Doch trotz der Zerstörung blieb einiges aus der Gründerzeit des Klosters erhalten und so entdecken die Besucher hier die ursprüngliche, normannische Bausubstanz. Auch das Grabmal von Thomas Rahere mit einer Liegefigur aus dem zwölften Jahrhundert ist bis heute in Great St. Barts beheimatet.

Den großen Brand des Jahres 1666 überstand St. Bartholomew the Great problemlos, die Zweckentfremdung im 18. Jahrhundert - Hausbesetzer nahmen das Sakralbau in Beschlag - richtete jedoch einen erheblichen Schaden an. Erst im späten 19. Jahrhundert wurde St. Bartholomew the Great von Aston Webb wieder aufgebaut und ihrem eigentlich Zweck zugeführt. Die danach folgenden Zerstörungen des Ersten und Zweiten Weltkrieges konnten der Kirche wiederum nichts anhaben.

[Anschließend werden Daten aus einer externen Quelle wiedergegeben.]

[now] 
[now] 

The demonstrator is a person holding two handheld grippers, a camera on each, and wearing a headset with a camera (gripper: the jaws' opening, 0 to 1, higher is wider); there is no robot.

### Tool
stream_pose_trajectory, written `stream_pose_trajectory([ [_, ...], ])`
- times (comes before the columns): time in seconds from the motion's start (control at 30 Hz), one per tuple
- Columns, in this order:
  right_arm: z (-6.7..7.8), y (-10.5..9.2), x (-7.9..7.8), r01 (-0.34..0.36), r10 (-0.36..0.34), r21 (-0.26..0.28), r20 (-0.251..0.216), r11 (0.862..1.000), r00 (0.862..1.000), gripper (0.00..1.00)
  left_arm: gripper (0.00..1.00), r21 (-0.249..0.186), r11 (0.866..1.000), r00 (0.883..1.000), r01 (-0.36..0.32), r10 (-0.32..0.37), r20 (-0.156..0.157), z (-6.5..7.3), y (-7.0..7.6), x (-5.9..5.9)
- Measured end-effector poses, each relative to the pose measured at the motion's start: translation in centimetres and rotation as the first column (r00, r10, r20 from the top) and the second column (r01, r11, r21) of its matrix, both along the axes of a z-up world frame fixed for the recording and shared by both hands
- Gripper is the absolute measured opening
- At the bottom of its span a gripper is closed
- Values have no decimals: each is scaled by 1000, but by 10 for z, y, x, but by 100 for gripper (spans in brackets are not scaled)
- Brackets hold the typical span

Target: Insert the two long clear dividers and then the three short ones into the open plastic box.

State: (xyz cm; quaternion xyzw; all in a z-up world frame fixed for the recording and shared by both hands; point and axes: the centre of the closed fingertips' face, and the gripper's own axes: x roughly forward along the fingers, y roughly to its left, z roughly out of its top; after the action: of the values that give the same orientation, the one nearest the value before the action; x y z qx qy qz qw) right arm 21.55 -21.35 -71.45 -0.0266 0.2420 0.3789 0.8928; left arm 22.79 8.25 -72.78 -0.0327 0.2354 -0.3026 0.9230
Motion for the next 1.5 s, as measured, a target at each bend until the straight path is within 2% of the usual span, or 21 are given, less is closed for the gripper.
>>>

Für Filmfreunde dürfte interessant sein, das Great St. Barths als Kulisse für viele Filme diente, unter anderem spielen hier Szenen der Streifen "Vier Hochzeiten und ein Todesfall", "Shakespeare in Love" oder "Elizabeth: The Golden Age".

Wenn man St. Bartholomew the Great besichtigen möchte, darf man seine Geldbörse nicht vergessen: Great St. Barts ist die erste Kirche in Großbritannien, die Eintritt verlangt.